• [Problem to solve]:
Where a line in the listing below holds the word "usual", count that line; give the total alone.
# # # # #
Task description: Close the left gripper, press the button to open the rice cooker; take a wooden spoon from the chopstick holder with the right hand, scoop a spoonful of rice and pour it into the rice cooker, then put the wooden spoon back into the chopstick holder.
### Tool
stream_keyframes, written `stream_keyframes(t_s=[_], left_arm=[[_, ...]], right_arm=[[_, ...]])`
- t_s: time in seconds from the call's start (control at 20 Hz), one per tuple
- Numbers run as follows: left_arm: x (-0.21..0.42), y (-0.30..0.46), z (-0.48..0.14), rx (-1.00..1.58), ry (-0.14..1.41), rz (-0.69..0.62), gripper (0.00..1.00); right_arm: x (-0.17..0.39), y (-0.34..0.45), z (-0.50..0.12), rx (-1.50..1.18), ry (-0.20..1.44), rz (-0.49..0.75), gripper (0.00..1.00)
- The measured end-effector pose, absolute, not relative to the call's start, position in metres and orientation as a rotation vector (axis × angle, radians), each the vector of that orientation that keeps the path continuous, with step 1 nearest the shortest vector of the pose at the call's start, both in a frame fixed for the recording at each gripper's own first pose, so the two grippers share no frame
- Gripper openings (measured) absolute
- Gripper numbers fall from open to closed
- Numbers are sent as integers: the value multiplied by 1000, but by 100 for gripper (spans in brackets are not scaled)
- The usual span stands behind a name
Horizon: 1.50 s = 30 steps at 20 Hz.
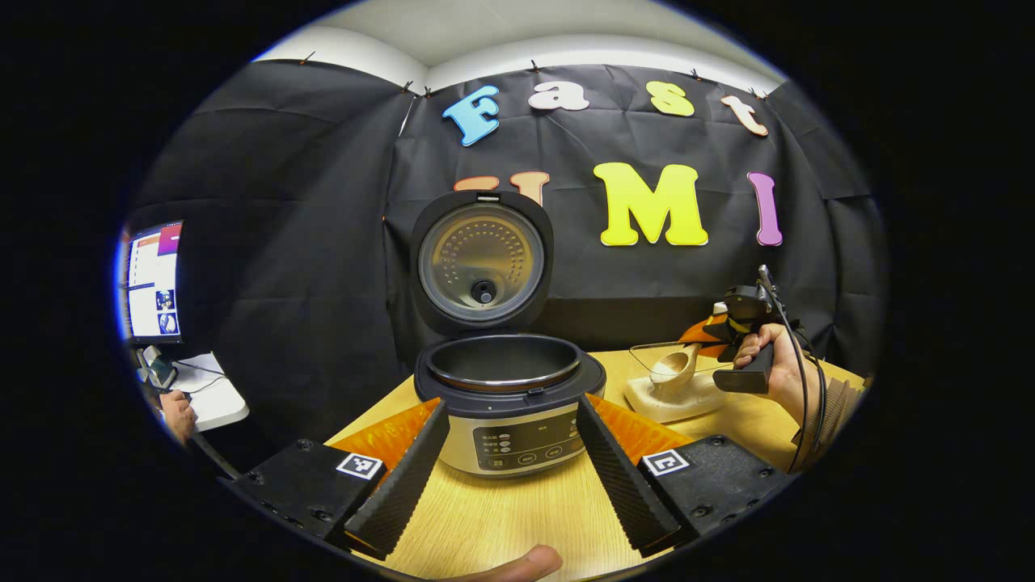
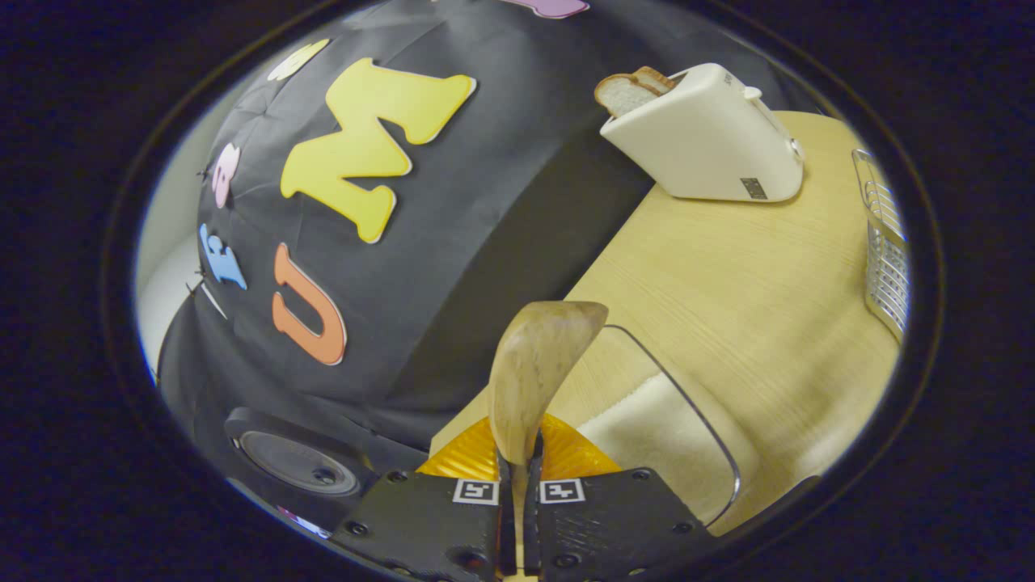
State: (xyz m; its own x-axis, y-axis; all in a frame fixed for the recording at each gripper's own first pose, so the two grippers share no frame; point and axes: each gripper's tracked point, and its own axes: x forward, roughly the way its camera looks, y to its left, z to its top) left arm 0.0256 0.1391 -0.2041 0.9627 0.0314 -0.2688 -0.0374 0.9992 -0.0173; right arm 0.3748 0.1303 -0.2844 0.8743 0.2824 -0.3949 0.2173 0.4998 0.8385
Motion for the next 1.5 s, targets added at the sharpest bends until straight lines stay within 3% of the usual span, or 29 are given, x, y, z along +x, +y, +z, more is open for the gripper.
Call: stream_keyframes(t_s=[0.3, 0.65, 1.15, 1.5], left_arm=[[19, 143, -203, -31, 283, 52, 100], [2, 169, -198, -64, 281, 106, 100], [-28, 210, -205, -116, 293, 168, 100], [-43, 238, -211, -109, 297, 226, 100]], right_arm=[[371, 114, -248, 1125, 462, 50, 4], [361, 149, -177, 1188, 419, 147, 5], [352, 277, -127, 1156, 470, 339, 5], [347, 359, -127, 1023, 510, 395, 2]])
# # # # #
• [Final answer]:
2